Digitalisation is no longer just a buzzword in this space. Advanced analytics, process modelling, and integrated data platforms are helping teams get to answers faster: Understanding variability, optimising parameters, and improving reproducibility without relying solely on trial-and-error cycles.

When done well, these capabilities also support “quality by design” thinking clearer rationale for control strategies and better traceability of development decisions. That combination can strengthen both technical robustness and regulatory transparency.

CDMO growth is happening worldwide. North America remains a major hub for advanced services and innovation-heavy programmes. At the same time, CDMOs across Asia particularly in China and India are scaling capabilities rapidly, expanding into more sophisticated development and manufacturing portfolios.

For sponsors, this is creating a more distributed innovation ecosystem: specialised expertise, competitive cost structures, and regional strengths that can complement global R&D strategies when managed with the right quality oversight and partnership model.

As the lines between research, development, and manufacturing continue to blur, sponsors are redefining what they value in a CDMO. Cost and capacity matter but they’re table stakes. Increasingly, companies are prioritising partners reflected in the graph below.

In other words, the industry is shifting from transaction-based outsourcing to true value-based outsourcing.

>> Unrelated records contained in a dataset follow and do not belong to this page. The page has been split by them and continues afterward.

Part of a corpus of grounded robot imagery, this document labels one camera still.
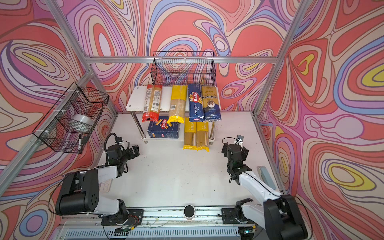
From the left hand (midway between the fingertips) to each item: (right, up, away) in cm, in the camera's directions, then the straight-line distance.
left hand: (132, 146), depth 94 cm
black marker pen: (-17, +5, -22) cm, 28 cm away
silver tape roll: (-16, +17, -20) cm, 31 cm away
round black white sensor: (+37, -28, -23) cm, 52 cm away
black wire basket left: (-21, +14, -23) cm, 34 cm away
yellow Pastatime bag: (+37, +8, +2) cm, 37 cm away
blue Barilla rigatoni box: (+19, +11, -1) cm, 22 cm away
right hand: (+64, 0, -6) cm, 64 cm away
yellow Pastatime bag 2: (+45, +7, +1) cm, 46 cm away
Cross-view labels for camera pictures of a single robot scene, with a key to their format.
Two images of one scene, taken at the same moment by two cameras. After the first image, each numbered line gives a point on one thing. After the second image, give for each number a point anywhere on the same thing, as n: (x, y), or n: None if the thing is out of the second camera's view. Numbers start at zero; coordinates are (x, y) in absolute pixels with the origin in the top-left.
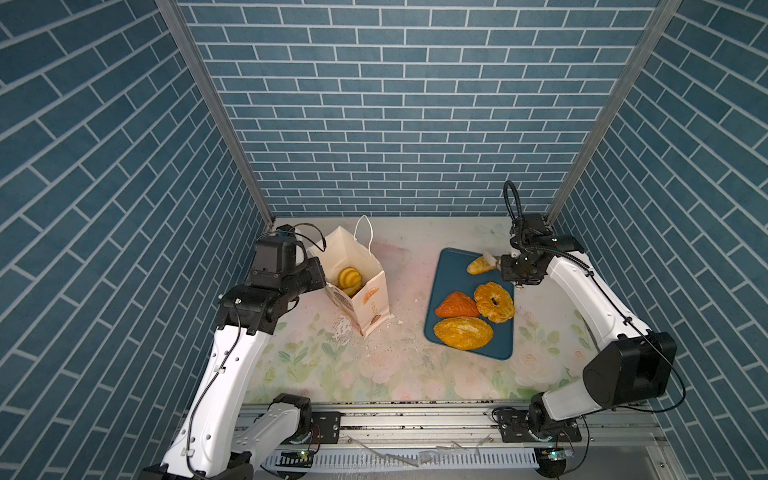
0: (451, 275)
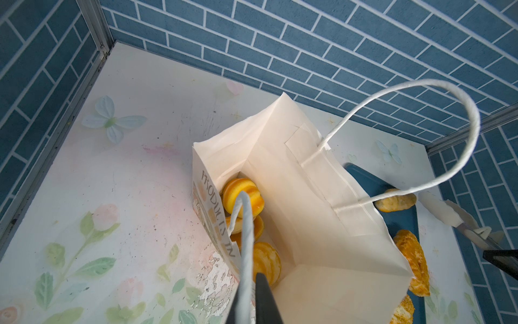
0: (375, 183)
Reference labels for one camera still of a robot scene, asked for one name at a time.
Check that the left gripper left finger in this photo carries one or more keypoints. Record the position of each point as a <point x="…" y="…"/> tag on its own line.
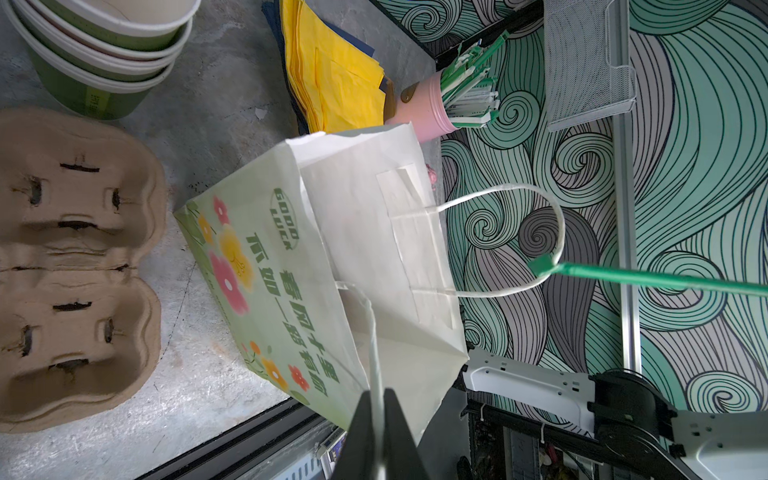
<point x="358" y="455"/>

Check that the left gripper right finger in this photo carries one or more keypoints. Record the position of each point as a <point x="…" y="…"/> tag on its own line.
<point x="401" y="460"/>

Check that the white paper takeout bag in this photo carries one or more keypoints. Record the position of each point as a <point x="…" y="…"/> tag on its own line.
<point x="327" y="259"/>

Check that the green straw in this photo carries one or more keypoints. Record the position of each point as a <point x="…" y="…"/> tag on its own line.
<point x="546" y="265"/>

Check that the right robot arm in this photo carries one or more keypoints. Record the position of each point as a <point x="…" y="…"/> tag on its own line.
<point x="622" y="420"/>

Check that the small pink toy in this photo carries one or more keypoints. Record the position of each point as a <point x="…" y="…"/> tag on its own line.
<point x="432" y="177"/>

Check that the stack of pulp cup carriers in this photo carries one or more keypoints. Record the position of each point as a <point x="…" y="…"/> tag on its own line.
<point x="81" y="204"/>

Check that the pink straw holder cup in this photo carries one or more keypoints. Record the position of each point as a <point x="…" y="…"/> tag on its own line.
<point x="422" y="106"/>

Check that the wrapped straws bundle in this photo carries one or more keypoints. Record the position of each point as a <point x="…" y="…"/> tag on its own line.
<point x="468" y="90"/>

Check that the yellow napkin stack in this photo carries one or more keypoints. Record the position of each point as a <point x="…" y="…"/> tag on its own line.
<point x="334" y="85"/>

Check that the stack of paper cups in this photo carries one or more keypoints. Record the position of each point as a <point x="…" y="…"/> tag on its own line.
<point x="101" y="59"/>

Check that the clear acrylic wall holder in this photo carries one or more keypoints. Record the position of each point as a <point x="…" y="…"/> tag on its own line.
<point x="588" y="73"/>

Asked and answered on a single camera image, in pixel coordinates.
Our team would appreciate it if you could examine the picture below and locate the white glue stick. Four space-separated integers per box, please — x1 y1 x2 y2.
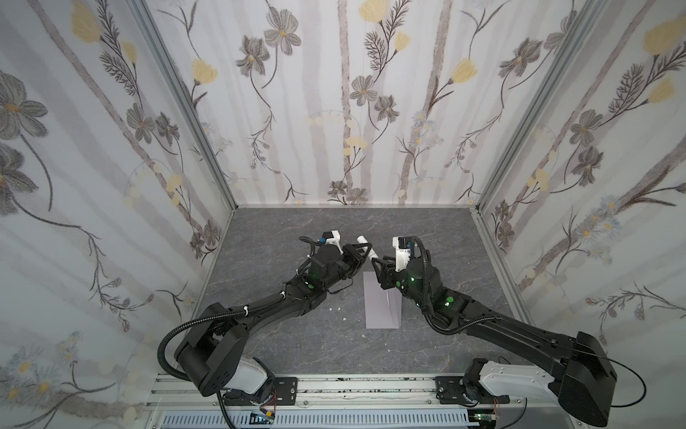
357 235 378 261

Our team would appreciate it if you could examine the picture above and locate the grey paper envelope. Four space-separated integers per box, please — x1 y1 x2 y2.
363 272 402 330

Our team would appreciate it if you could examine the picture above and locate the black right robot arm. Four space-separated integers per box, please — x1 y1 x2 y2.
372 257 617 427

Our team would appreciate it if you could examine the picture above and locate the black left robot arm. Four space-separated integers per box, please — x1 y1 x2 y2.
156 236 373 397

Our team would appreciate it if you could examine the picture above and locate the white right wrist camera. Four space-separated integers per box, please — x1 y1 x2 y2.
392 236 414 272

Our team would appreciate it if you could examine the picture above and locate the white slotted cable duct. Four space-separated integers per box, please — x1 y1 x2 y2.
155 409 479 428

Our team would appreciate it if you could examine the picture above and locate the black corrugated cable conduit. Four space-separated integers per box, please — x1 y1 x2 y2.
156 305 285 429

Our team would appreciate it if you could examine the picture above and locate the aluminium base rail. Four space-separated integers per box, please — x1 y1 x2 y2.
141 373 596 414

The evolution of CDMOs mirrors the broader reality of modern pharma: science is more complex, timelines are tighter, and uncertainty is everywhere. In that world, success increasingly depends on integrated, collaborative partnerships that bring development and manufacturing thinking together early.

CDMOs are no longer only “manufacturing partners.” The most capable ones function as innovation enablers across the development lifecycle strengthening decision-making, accelerating progress, and helping translate scientific ideas into reliable therapies. For many programs, that kind of partnership is quickly becoming less of an option and more of a requirement.